After the introduction of Hans Landa—a perfect villain flawlessly and intimidatingly portrayed by the incomparable Christoph Waltz—we jump right into the next chapter where the Basterds form their next plan of attack against Nazi forces. Lt. Aldo Raine (Brad Pitt) gives his soldiers a welcome speech that has since become an iconic moment in cinema. “We’re going to be doing one thing and one thing only: Killing Nazis”; “Nazi ain’t got no humanity. They’re the foot soldiers of a Jew-hating, mass murdering maniac and they need to be destroyed”; and my personal favorite line: “I want my scalps. Scalps taken off the heads of 100 dead Nazis. Sound good?!” You root for these guys—the underdogs who will prevail by any means necessary.

Diane Kruger (left) and Michael Fassbender (right) undercover.

What fascinates me most about the film is how immense it feels while keeping the actual scale of the story relatively small and confined within lengthy, dialogue-filled scenes featuring executions that almost resemble a stage play. Even though the story runs practically three hours long, you’re so enthralled in this tale Tarantino has crafted that time simply flies by. The film itself is a deep character study in a tangled spider-web revenge tale. All of the characters are essential intricate pieces in a moving puzzle, coming together in a beautifully violent finale of the aforementioned rewritten history that also serves as a love letter from Tarantino to the essential theater experience. Without giving away too much, the scene in the theater alone immerses audiences amongst the kind of chaos that only Tarantino can create.

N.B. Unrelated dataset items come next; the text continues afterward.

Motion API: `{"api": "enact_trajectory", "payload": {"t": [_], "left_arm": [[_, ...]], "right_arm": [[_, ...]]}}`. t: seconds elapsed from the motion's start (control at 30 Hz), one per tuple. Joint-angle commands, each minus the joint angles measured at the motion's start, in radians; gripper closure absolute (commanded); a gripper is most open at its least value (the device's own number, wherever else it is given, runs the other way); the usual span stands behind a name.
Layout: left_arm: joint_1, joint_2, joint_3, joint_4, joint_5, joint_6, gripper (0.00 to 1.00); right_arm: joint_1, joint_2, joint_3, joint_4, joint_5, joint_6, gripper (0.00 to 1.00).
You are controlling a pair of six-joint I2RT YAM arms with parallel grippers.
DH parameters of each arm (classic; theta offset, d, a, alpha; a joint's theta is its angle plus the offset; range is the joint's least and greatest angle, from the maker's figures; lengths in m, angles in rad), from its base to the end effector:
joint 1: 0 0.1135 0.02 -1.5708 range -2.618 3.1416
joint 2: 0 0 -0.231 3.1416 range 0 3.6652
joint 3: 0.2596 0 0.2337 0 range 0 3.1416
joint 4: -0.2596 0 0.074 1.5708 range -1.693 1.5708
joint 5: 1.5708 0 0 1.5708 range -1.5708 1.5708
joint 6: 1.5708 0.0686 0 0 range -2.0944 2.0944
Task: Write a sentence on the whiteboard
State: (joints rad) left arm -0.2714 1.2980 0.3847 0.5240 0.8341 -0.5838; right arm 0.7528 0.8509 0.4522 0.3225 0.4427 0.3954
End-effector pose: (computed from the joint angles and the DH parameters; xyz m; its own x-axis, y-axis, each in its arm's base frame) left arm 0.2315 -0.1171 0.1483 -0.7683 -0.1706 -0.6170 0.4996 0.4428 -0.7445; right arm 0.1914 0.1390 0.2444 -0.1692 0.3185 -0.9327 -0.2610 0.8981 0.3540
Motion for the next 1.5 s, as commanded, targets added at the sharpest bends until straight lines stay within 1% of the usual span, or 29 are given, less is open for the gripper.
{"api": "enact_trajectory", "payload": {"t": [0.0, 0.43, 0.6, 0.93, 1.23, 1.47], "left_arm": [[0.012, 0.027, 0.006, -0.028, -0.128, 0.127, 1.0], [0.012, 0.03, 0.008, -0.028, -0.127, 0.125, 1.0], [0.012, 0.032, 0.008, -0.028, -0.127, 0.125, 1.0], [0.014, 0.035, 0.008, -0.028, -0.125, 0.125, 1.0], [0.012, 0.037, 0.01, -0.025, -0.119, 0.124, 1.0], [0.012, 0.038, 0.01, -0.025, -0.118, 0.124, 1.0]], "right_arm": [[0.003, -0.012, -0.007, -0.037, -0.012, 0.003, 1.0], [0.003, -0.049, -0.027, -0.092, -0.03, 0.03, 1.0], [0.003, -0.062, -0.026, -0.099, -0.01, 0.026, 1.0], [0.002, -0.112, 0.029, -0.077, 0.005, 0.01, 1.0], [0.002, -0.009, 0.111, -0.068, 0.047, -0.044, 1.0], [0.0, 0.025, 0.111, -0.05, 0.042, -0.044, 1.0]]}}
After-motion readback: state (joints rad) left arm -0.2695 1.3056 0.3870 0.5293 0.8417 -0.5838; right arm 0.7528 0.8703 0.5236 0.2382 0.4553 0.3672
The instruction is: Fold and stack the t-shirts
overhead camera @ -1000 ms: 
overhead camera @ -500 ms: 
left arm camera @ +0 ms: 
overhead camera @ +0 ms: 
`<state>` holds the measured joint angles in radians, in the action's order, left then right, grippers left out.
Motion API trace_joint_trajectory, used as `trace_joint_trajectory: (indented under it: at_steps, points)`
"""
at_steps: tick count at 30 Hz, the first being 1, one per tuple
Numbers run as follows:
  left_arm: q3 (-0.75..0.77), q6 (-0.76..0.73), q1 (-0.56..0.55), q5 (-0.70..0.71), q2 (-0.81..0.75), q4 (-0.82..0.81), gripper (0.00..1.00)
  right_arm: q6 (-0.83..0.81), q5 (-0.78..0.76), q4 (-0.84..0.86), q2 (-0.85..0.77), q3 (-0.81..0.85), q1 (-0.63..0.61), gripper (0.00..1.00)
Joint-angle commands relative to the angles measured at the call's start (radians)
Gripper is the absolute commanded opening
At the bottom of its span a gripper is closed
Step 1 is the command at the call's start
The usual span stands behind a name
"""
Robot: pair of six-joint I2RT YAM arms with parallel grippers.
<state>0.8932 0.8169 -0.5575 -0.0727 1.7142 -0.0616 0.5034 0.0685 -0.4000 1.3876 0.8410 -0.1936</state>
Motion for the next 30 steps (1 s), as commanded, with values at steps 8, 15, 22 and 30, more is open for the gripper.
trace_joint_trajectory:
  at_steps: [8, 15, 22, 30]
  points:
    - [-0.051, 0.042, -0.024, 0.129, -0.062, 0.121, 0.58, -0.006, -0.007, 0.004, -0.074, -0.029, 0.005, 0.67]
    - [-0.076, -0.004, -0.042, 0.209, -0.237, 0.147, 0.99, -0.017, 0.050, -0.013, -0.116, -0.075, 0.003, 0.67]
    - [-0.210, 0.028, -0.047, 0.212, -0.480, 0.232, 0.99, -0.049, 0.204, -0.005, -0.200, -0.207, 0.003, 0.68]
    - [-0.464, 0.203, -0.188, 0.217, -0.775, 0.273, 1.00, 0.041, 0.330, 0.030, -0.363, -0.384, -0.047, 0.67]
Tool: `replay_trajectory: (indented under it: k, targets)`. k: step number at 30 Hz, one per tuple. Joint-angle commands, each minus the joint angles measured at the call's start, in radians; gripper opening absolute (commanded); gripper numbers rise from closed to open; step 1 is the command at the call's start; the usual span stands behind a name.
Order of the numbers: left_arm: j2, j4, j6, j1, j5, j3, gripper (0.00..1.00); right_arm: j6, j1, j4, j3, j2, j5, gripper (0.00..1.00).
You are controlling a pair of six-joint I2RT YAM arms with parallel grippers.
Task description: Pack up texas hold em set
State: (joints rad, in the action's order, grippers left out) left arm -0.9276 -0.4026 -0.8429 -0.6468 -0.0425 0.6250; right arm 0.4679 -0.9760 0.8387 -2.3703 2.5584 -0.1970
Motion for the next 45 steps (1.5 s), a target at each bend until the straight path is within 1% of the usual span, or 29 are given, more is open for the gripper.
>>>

Just like how Sharon Tate would never have met her end at the hands of the Manson family if Rick Dalton had not been her neighbor and home that very evening in Once Upon a Time in Hollywood had, Tarantino lets his imagination run free with Inglourious Basterds, showing a history that goes the way many would have preferred in Nazi Germany. How different the outcome of WWII could have been with the existence of these characters! Maybe it would even have ended much earlier. 

Lt. Aldo Raine and the “Bear Jew.”

While witnessing Nazis meet their well-deserved fate is profoundly gratifying, one can’t help but think… How far are you willing to go for revenge? Is the destructive path worth it at the expense of your own life? In the case of Tarantino’s WWII epic, I find myself perplexed with normally not condoning violence, but simultaneously making an exception for the retribution the Basterds take into their own hands against the Nazis. Regardless, you’ll find yourself cheering for the underdogs that make up what I personally consider to be a career-defining work for Tarantino. Certainly, one that is not to me missed in-glo(u)rious 35mm.